Calls for renewed efforts to reduce the transmission of HIV and hepatitis C among people who inject drugs were heard at the thematic segment of the 35th meeting of the UNAIDS Programme Coordinating Board (PCB), which took place in Geneva, Switzerland, on 11 December.
Speakers at the thematic segment included former President of Switzerland Ruth Dreifuss, a member of the Global Commission on Drug Policy, Efi Kokkini, the chair of the Greek Drug and Substitute Users Union, and representatives of United Nations Member States and organizations such as the United Nations Office on Drugs and Crime, the World Health Organization and the World Bank.
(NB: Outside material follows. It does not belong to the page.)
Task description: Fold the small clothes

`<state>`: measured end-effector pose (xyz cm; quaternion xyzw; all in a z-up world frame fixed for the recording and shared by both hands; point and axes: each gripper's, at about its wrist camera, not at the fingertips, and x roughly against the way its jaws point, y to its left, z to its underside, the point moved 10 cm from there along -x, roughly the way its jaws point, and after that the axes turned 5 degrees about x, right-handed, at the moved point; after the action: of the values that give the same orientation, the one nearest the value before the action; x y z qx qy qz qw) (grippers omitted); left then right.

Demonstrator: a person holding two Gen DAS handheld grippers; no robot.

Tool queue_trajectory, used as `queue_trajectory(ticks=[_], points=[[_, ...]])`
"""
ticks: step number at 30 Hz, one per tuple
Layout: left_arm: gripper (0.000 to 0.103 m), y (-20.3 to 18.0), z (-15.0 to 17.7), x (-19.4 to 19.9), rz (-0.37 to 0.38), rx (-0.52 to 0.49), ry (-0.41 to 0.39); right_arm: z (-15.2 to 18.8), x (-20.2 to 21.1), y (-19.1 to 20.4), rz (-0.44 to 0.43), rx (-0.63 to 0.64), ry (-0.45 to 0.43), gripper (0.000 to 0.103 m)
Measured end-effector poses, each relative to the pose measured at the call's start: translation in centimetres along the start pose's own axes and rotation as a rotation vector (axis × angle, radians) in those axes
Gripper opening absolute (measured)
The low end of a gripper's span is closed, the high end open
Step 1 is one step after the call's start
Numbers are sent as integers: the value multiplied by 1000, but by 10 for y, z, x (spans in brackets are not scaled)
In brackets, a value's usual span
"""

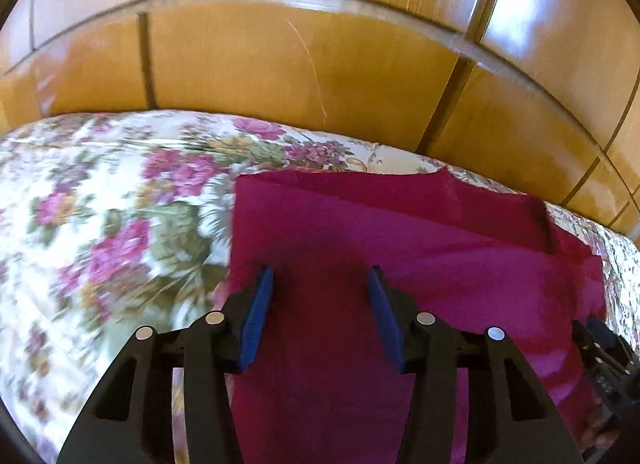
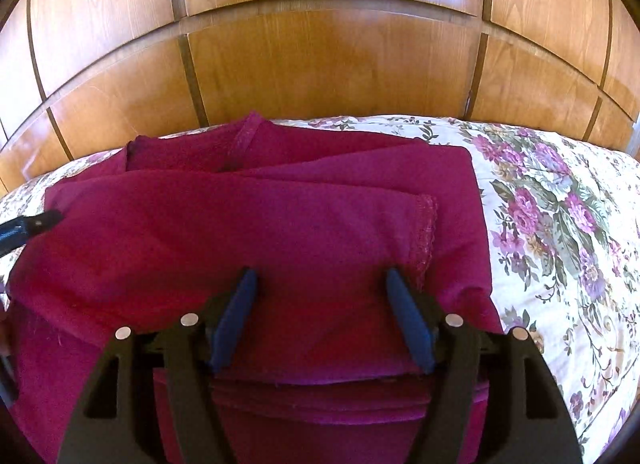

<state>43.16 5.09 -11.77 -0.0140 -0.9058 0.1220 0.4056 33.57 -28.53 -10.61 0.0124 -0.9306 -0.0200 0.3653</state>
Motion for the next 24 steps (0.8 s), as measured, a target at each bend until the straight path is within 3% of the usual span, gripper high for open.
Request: queue_trajectory(ticks=[3,8,13,19,24], points=[[49,-5,13,28,40,-13,-25,0,1,0,0,0,0,69],[51,3,55,13,-39,-93,5,0,-1,0,0,0,-2,69],[53,3,52,15,-54,-61,8,0,-1,0,10,9,3,70],[53,-1,62,77,10,-20,-29,-1,-1,2,19,19,9,75],[53,5,74,128,31,-21,-83,3,16,9,-11,17,63,89]])
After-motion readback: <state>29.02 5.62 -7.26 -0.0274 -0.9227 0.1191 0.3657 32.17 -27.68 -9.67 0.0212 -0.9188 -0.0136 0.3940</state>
Key issues associated with HIV and injecting drug use were raised, including opportunities for and barriers to implementing harm reduction strategies. Examples from several countries focused on partnerships between governments and civil society that have proved successful in reducing the transmission of HIV among people who inject drugs.
“We need to examine what has failed and what can be done differently,” said UNAIDS Executive Director Michel Sidibé. “Reaching the 90–90–90 targets will not be possible without reducing new HIV infections among people who inject drugs.”
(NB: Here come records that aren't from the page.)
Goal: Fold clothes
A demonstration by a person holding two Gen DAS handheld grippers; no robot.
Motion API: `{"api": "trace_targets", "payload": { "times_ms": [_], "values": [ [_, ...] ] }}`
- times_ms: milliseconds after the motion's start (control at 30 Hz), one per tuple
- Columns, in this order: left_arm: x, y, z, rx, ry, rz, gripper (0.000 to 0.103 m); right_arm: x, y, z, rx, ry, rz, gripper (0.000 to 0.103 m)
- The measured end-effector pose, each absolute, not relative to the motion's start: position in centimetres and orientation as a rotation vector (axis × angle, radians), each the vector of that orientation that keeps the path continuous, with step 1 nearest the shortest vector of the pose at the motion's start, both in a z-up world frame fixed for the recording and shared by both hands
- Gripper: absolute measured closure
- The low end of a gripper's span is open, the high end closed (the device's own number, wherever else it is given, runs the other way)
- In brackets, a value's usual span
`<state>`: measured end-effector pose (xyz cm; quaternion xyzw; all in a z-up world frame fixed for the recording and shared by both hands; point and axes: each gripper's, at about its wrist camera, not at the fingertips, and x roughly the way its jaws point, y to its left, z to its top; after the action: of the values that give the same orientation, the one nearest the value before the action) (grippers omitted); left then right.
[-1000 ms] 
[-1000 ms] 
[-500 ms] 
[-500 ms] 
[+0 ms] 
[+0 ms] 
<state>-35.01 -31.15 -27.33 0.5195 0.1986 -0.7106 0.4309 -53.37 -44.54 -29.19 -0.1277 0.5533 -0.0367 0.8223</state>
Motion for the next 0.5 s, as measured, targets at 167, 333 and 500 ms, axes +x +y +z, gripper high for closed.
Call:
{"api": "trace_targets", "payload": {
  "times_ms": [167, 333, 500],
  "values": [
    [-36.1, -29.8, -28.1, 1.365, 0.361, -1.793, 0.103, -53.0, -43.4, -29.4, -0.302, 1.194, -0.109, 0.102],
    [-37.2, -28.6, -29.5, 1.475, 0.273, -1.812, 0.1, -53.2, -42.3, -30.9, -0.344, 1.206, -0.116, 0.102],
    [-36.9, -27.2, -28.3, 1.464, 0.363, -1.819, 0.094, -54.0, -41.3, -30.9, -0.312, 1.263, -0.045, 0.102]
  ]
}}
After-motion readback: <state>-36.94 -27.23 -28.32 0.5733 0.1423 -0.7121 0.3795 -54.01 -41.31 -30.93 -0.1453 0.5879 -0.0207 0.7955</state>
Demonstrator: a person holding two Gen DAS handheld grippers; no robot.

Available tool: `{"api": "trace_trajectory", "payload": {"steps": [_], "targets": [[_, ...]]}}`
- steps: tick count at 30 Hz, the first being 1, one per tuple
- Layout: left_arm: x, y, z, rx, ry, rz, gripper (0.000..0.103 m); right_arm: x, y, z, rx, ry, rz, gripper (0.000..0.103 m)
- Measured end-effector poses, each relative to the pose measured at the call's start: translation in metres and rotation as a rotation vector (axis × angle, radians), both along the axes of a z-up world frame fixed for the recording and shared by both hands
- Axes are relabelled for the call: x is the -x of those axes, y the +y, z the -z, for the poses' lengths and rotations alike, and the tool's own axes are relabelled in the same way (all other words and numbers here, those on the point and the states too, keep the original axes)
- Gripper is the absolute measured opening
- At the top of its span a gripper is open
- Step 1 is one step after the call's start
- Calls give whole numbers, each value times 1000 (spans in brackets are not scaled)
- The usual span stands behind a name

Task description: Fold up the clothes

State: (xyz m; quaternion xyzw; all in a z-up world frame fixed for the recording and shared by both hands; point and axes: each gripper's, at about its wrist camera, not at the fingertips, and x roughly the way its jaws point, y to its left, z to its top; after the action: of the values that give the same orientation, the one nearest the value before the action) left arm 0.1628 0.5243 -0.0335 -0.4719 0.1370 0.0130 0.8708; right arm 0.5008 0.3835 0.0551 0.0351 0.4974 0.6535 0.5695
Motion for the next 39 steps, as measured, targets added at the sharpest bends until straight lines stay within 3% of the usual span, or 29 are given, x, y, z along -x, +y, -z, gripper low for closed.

Mr Sidibé said he had witnessed many effective harm reduction programmes throughout the world, stressing that those that enable people who inject drugs to be part of the solution have the greatest impact. He noted that the 2016 Special Session of the United Nations General Assembly on the World Drug Problem was widely seen as critical and offers a key opportunity to redirect and reform global and national policies to reduce the adverse impact of drugs on public health.
In her contribution to the debate, Ms Dreifuss said international drug policy had failed over several decades. She said there needed to be a radical rethink of policies and the construction of practical solutions that respect human rights and empower the people most affected.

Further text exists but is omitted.